_What to work on_: An exact transcript of all the records is the expected answer.

(Saved data entries)
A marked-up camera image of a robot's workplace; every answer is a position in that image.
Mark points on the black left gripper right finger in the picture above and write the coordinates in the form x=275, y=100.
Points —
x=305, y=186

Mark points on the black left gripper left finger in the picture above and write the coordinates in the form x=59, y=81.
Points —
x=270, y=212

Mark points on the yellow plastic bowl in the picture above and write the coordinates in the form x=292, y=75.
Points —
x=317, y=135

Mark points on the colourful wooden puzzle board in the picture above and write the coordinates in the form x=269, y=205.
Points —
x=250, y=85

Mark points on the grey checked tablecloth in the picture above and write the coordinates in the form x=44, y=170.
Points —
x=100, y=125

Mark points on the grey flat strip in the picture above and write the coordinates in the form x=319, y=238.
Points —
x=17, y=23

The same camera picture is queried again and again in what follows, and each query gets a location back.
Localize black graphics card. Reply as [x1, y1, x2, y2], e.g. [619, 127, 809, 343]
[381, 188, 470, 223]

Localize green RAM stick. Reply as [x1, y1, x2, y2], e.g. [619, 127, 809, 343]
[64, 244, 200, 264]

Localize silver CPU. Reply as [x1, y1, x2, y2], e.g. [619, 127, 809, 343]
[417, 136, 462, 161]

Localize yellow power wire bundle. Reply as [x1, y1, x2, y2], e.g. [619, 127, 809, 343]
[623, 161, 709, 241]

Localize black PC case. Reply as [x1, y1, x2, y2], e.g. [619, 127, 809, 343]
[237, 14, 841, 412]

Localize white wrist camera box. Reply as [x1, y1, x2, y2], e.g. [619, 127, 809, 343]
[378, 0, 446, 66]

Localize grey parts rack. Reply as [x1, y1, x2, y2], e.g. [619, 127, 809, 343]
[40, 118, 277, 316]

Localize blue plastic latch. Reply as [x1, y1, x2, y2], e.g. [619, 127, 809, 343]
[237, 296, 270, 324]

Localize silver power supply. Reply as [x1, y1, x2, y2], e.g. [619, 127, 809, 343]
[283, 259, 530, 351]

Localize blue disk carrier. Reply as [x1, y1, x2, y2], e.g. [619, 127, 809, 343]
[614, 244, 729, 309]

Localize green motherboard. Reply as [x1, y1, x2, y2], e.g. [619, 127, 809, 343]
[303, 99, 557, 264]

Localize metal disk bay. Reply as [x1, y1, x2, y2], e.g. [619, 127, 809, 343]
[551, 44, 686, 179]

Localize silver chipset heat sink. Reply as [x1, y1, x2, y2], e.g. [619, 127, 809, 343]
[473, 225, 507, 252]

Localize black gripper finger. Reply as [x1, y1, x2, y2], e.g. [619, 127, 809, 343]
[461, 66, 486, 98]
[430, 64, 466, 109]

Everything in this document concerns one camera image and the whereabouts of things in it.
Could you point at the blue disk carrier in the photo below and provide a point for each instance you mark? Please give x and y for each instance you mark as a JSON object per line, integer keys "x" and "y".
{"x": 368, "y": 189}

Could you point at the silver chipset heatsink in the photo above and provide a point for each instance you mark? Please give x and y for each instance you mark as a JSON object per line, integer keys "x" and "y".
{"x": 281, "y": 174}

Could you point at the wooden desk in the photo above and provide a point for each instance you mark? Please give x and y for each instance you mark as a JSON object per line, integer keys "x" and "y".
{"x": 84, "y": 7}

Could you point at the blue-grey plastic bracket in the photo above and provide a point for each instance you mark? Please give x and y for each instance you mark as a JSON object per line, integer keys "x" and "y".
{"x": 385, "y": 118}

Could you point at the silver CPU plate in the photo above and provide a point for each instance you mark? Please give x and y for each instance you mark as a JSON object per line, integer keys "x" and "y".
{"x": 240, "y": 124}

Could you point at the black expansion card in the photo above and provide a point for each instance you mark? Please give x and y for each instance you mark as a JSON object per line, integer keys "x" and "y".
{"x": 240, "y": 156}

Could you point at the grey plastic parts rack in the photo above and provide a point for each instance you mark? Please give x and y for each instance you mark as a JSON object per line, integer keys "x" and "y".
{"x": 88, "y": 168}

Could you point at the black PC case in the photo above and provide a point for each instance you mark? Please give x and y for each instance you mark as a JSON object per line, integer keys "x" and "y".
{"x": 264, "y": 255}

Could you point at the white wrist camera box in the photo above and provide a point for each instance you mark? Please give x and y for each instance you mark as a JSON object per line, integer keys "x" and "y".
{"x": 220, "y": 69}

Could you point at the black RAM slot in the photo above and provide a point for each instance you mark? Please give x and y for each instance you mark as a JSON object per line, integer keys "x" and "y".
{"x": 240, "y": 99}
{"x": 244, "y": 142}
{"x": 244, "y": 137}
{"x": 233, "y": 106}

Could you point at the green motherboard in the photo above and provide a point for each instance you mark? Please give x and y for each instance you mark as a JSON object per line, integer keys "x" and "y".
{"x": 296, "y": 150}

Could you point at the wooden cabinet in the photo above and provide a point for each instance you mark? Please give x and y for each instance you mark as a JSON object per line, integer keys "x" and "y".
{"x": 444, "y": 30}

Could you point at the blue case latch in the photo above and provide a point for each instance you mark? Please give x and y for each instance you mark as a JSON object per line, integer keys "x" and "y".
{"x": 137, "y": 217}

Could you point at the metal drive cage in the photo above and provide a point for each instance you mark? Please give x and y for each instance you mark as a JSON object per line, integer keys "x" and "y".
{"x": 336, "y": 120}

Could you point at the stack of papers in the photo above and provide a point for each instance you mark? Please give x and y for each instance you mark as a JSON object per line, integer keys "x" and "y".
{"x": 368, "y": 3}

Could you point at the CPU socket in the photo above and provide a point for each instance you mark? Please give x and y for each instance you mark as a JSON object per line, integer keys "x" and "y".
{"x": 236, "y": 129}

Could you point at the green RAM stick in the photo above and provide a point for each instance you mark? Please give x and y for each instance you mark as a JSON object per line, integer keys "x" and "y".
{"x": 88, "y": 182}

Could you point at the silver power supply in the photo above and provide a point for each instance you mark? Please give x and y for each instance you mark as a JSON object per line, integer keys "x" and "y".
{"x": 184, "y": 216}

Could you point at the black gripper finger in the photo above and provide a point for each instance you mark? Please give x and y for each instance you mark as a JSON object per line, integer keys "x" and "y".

_Task output_:
A marked-up camera image of a robot's workplace; every answer is a position in that image.
Mark points on the black left gripper right finger in the picture above and write the coordinates in the form x=275, y=100.
Points —
x=305, y=186

Mark points on the black left gripper left finger in the picture above and write the coordinates in the form x=59, y=81.
Points —
x=270, y=212

Mark points on the yellow plastic bowl in the picture above and write the coordinates in the form x=292, y=75.
Points —
x=317, y=135

Mark points on the colourful wooden puzzle board in the picture above and write the coordinates in the form x=269, y=205.
Points —
x=250, y=85

Mark points on the grey checked tablecloth in the picture above and write the coordinates in the form x=44, y=170.
Points —
x=100, y=125

Mark points on the grey flat strip in the picture above and write the coordinates in the form x=319, y=238.
Points —
x=17, y=23

The same camera picture is queried again and again in what follows, and each query gets a location back.
Localize black graphics card. Reply as [x1, y1, x2, y2], e.g. [619, 127, 809, 343]
[381, 188, 470, 223]

Localize green RAM stick. Reply as [x1, y1, x2, y2], e.g. [619, 127, 809, 343]
[64, 244, 200, 264]

Localize silver CPU. Reply as [x1, y1, x2, y2], e.g. [619, 127, 809, 343]
[417, 136, 462, 161]

Localize yellow power wire bundle. Reply as [x1, y1, x2, y2], e.g. [619, 127, 809, 343]
[623, 161, 709, 241]

Localize black PC case. Reply as [x1, y1, x2, y2], e.g. [619, 127, 809, 343]
[237, 14, 841, 412]

Localize white wrist camera box. Reply as [x1, y1, x2, y2], e.g. [619, 127, 809, 343]
[378, 0, 446, 66]

Localize grey parts rack. Reply as [x1, y1, x2, y2], e.g. [619, 127, 809, 343]
[40, 118, 277, 316]

Localize blue plastic latch. Reply as [x1, y1, x2, y2], e.g. [619, 127, 809, 343]
[237, 296, 270, 324]

Localize silver power supply. Reply as [x1, y1, x2, y2], e.g. [619, 127, 809, 343]
[283, 259, 530, 351]

Localize blue disk carrier. Reply as [x1, y1, x2, y2], e.g. [619, 127, 809, 343]
[614, 244, 729, 309]

Localize green motherboard. Reply as [x1, y1, x2, y2], e.g. [619, 127, 809, 343]
[303, 99, 557, 264]

Localize metal disk bay. Reply as [x1, y1, x2, y2], e.g. [619, 127, 809, 343]
[551, 44, 686, 179]

Localize silver chipset heat sink. Reply as [x1, y1, x2, y2], e.g. [619, 127, 809, 343]
[473, 225, 507, 252]

Localize black gripper finger. Reply as [x1, y1, x2, y2], e.g. [619, 127, 809, 343]
[461, 66, 486, 98]
[430, 64, 466, 109]

Everything in this document concerns one camera image and the whereabouts of things in it.
Could you point at the blue disk carrier in the photo below and provide a point for each instance you mark? Please give x and y for each instance you mark as a JSON object per line, integer keys "x" and "y".
{"x": 368, "y": 189}

Could you point at the silver chipset heatsink in the photo above and provide a point for each instance you mark? Please give x and y for each instance you mark as a JSON object per line, integer keys "x" and "y".
{"x": 281, "y": 174}

Could you point at the wooden desk in the photo above and provide a point for each instance you mark? Please give x and y for each instance you mark as a JSON object per line, integer keys "x" and "y".
{"x": 84, "y": 7}

Could you point at the blue-grey plastic bracket in the photo above and provide a point for each instance you mark? Please give x and y for each instance you mark as a JSON object per line, integer keys "x" and "y".
{"x": 385, "y": 118}

Could you point at the silver CPU plate in the photo above and provide a point for each instance you mark? Please give x and y for each instance you mark as a JSON object per line, integer keys "x" and "y".
{"x": 240, "y": 124}

Could you point at the black expansion card in the photo above and provide a point for each instance you mark? Please give x and y for each instance you mark as a JSON object per line, integer keys "x" and "y".
{"x": 240, "y": 156}

Could you point at the grey plastic parts rack in the photo above and provide a point for each instance you mark? Please give x and y for each instance you mark as a JSON object per line, integer keys "x" and "y".
{"x": 88, "y": 168}

Could you point at the black PC case in the photo above and provide a point for each instance you mark? Please give x and y for each instance you mark as a JSON object per line, integer keys "x" and "y".
{"x": 264, "y": 255}

Could you point at the white wrist camera box in the photo above and provide a point for each instance you mark? Please give x and y for each instance you mark as a JSON object per line, integer keys "x" and "y".
{"x": 220, "y": 69}

Could you point at the black RAM slot in the photo above and provide a point for each instance you mark? Please give x and y for each instance you mark as a JSON object per line, integer keys "x" and "y".
{"x": 240, "y": 99}
{"x": 244, "y": 142}
{"x": 244, "y": 137}
{"x": 233, "y": 106}

Could you point at the green motherboard in the photo above and provide a point for each instance you mark? Please give x and y for each instance you mark as a JSON object per line, integer keys "x" and "y".
{"x": 296, "y": 150}

Could you point at the wooden cabinet in the photo above and provide a point for each instance you mark? Please give x and y for each instance you mark as a JSON object per line, integer keys "x" and "y".
{"x": 444, "y": 30}

Could you point at the blue case latch in the photo above and provide a point for each instance you mark? Please give x and y for each instance you mark as a JSON object per line, integer keys "x" and "y".
{"x": 137, "y": 217}

Could you point at the metal drive cage in the photo above and provide a point for each instance you mark? Please give x and y for each instance you mark as a JSON object per line, integer keys "x" and "y".
{"x": 336, "y": 120}

Could you point at the stack of papers in the photo above and provide a point for each instance you mark? Please give x and y for each instance you mark as a JSON object per line, integer keys "x" and "y".
{"x": 368, "y": 3}

Could you point at the CPU socket in the photo above and provide a point for each instance you mark? Please give x and y for each instance you mark as a JSON object per line, integer keys "x" and "y".
{"x": 236, "y": 129}

Could you point at the green RAM stick in the photo above and provide a point for each instance you mark? Please give x and y for each instance you mark as a JSON object per line, integer keys "x" and "y".
{"x": 88, "y": 182}

Could you point at the silver power supply in the photo above and provide a point for each instance you mark? Please give x and y for each instance you mark as a JSON object per line, integer keys "x" and "y".
{"x": 184, "y": 216}

Could you point at the black gripper finger in the photo above and provide a point for each instance you mark? Please give x and y for each instance you mark as a JSON object per line, integer keys "x" and "y".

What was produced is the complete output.